A New Kind of Namespace

August 22, 2001

Followers of this column will be more than aware that when a technology emerges from the W3C there are always teething pains. W3C Recommendations aren't quite the shrink-wrapped parcels of authority they're often taken to be. Perhaps the canonical example of this has been the XML and Namespaces Recommendation, the somewhat unpredictable repercussions of which are still being felt; all the while, typically, the specification is heralded as a fine piece of work by some of its major supporters.

This summer's problem child has undoubtedly been W3C XML Schema. One Schema issue in particular has already figured strongly in these pages: the use unqualified elements within namespace-qualified types. Last week's discussion on XML-DEV, while not resolving this issue, has produced a useful crystallization of the motivation behind this technique. This article describes the motivation, the import of which seems to be that XML Schema has added to XML another form of namespaces.

To get up to speed on the issue, you may want to review the debate thus far, as summarized by the XML-Deviant. The issue was introduced in Schema Scuffles and Namespace Pains. The problem is caused by structures such as

<foo:person xmlns:foo="http://best.practice.com">

  <familyName> KAWAGUCHI </familyName>

  <lastName> Kohsuke </lastName>

</foo:person>

W3C XML Schema encourages the creation of such structures. The major complaint against them is that the corresponding XML Schema is required to understand that the familyName and lastName element types belong to the logical unit foo:person, whereas if they were in the same namespace it's a fair bet that they belong to the same kind vocabulary. Simon St. Laurent even went so far as to write some software that would normalize such structures, moving familyName and lastName into the same namespace as person.

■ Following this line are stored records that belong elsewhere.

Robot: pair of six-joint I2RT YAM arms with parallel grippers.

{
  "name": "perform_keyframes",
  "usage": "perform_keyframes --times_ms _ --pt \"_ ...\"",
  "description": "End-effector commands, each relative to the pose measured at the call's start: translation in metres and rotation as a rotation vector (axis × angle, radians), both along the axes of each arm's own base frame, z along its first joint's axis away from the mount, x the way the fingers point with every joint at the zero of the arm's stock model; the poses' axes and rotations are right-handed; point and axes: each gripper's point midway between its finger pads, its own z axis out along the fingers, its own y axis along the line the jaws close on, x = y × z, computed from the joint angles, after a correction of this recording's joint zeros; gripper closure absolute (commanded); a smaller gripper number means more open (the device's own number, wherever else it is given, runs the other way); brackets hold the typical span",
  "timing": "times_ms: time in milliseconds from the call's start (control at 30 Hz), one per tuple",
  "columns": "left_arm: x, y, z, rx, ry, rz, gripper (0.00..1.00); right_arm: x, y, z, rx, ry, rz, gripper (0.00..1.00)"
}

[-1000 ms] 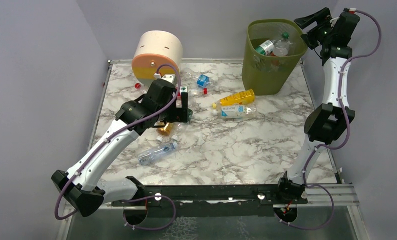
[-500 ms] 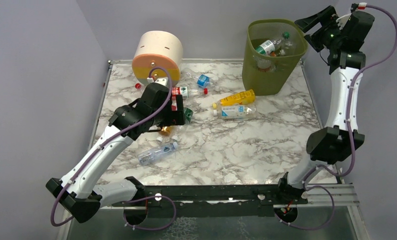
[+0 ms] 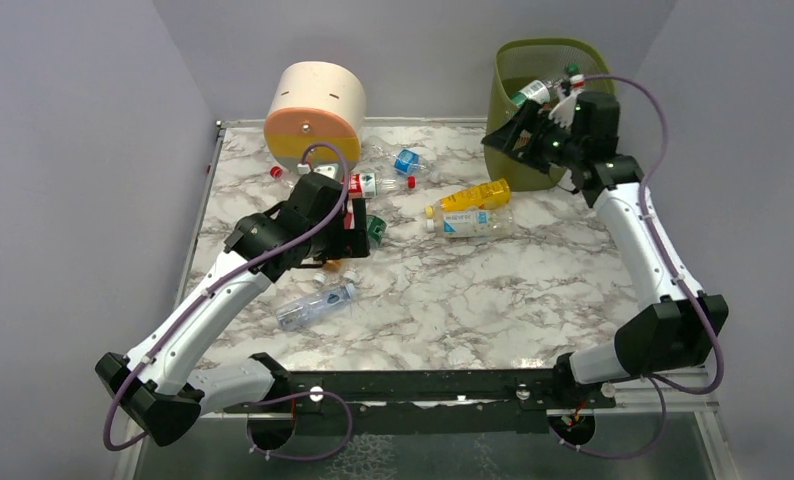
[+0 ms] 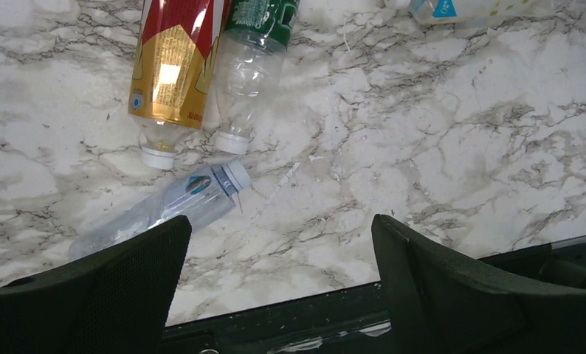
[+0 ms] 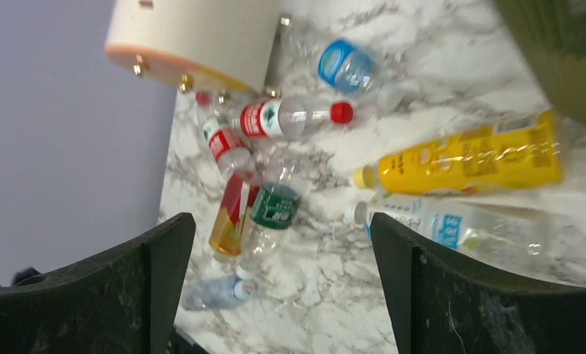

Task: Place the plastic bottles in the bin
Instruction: Pick up the plastic bottle at the center of the board.

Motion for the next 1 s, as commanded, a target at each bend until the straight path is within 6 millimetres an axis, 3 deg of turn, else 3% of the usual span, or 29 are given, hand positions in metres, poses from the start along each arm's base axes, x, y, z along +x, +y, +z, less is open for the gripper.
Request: perform_keyframes --times_ms 0,67,167,300,467,767,967 --pt "-0.015 0.010 -0.013 0.007 0.052 0.026 0.01 -0.028 0.056 -0.024 -0.068 -0.018 0.138 0.08" --pt "-0.025 0.014 -0.024 0.024 0.093 0.016 0.01 -0.048 0.087 -0.046 -0.091 0.019 0.213 0.09" --pt "-0.042 0.027 -0.045 0.084 0.172 0.018 0.01 -0.073 0.111 -0.073 -0.085 0.083 0.281 0.09" --pt "-0.061 0.037 -0.082 0.147 0.290 0.019 0.01 -0.094 0.116 -0.089 -0.051 0.107 0.321 0.09" --pt "-0.062 0.037 -0.116 0.203 0.375 0.039 0.01 -0.108 0.113 -0.089 -0.045 0.095 0.344 0.09" --pt "-0.019 0.011 -0.136 0.246 0.368 0.008 0.01 -0.121 0.114 -0.102 -0.040 0.110 0.397 0.09" --pt "0.031 -0.021 -0.120 0.198 0.229 -0.041 0.01 -0.121 0.111 -0.105 -0.063 0.100 0.387 0.09"
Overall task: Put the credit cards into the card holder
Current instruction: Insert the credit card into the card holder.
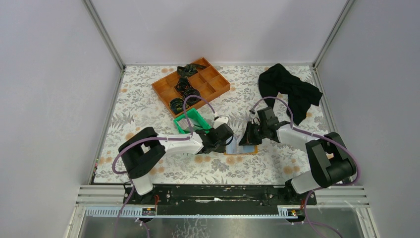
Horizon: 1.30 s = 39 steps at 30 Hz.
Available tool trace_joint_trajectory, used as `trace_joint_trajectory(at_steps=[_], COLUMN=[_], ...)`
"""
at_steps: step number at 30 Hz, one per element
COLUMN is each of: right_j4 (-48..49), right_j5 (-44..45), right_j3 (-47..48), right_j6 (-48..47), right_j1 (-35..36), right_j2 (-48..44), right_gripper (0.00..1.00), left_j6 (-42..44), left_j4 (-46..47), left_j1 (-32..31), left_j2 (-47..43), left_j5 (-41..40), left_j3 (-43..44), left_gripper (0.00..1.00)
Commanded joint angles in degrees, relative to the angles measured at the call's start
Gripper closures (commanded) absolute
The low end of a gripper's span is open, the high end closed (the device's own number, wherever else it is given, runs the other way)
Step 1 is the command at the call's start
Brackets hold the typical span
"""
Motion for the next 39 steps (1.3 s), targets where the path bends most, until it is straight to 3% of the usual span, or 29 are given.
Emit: trace_joint_trajectory(at_steps=[1,7,12,16,32,39], right_j4=[-5.4,-5.2,-5.5,-7.1,-11.8,-12.2], right_j5=[1.9,2.2,2.8,4.4,9.9,10.8], right_j3=[-1.1,-0.2,0.5,1.6,5.8,6.3], right_j6=[-2.6,-2.5,-2.4,-2.8,-2.8,-2.6], right_j1=[1.0,1.0,1.0,1.0,1.0,1.0], right_j2=[1.7,3.0,3.0,1.8,-3.0,-3.9], right_gripper=[1.00,1.00,0.72,0.62,0.59,0.66], left_j6=[-0.6,-0.8,-0.9,-0.9,-1.2,-0.7], left_j4=[0.5,0.7,0.7,0.8,1.6,1.6], left_j1=[-0.9,-0.9,-0.9,-0.9,-0.9,-0.9], left_j2=[3.4,3.4,3.4,3.5,3.5,3.4], left_j5=[2.7,3.0,3.1,3.2,3.8,3.9], left_j3=[-0.1,-0.1,-0.4,-0.4,-1.4,-1.7], left_gripper=[0.67,0.67,0.67,0.67,0.67,0.67])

The debate progressed and the view was taken that this is largely an issue of best practices. Yes, W3C XML Schema lets you do this, but you're probably better off not doing it. In fact, W3C XML Schema encourages this practice, by defaulting child elements in a type to be without a namespace. Leigh Dodds described a debate that illuminated this odd situation a little more in Opening Old Wounds, but he bumped up against W3C confidentiality rules, meaning that the general public didn't really get an explanation for the Schema Working Group's decision to make child elements unqualified by default.

Over the last week more information came to light in an exchange between Tim Bray (erstwhile editor of the XML Namespaces specification) and Matthew Fuchs, who took part in the W3C XML Schema Working Group.

After St. Laurent released his software to fix up document instances to fit the fully-qualified idea of the world, there was considerable furor on XML-DEV. In reponse, Bray said that, "having spent some time reading this thread, I realized I didn't understand either local types or Simon's filters." Bray goes on to sum up what he saw as the motivation for the situation.

[P]eople want to use schema X to validate element Y, but they don't want element Y to be in a namespace (even a defaulted namespace), they want the connection picked up from the namespace of an ancestor element, and "local element types" allow this.

At one level this seems like a reasonable thing to want to do: "please use the following rules to validate no-namespace elements whose type is Y and whose ancestor is myNS:Z."

Having identified the motivation, Bray then noted the opposing case, namely, that it sits awkwardly with some of the basic ideas behind using XML Namespaces in the first place.

On the other hand, it does contravene the achingly-simple procedure for linking markup to software provided by XML+namespaces: identify markup to software by putting it in a namespace. Which feels pretty serious. The default, simple, obvious way of arranging for software module X to process element Y is to advertise that X processes elements which are in the NSx namespace. It's kind of troubling that schema supports a non-interoperable, more complex, less robust way of tying markup to software. That this is its default behavior is simply outrageous.

In response to Bray, Matthew Fuchs replied, taking as his theme the idea that the motivation behind the local types mechanism in W3C XML Schema is the same as that which led to XML Namespaces. Fuchs first countered Bray's perception of why people want locally scoped names in their schemas.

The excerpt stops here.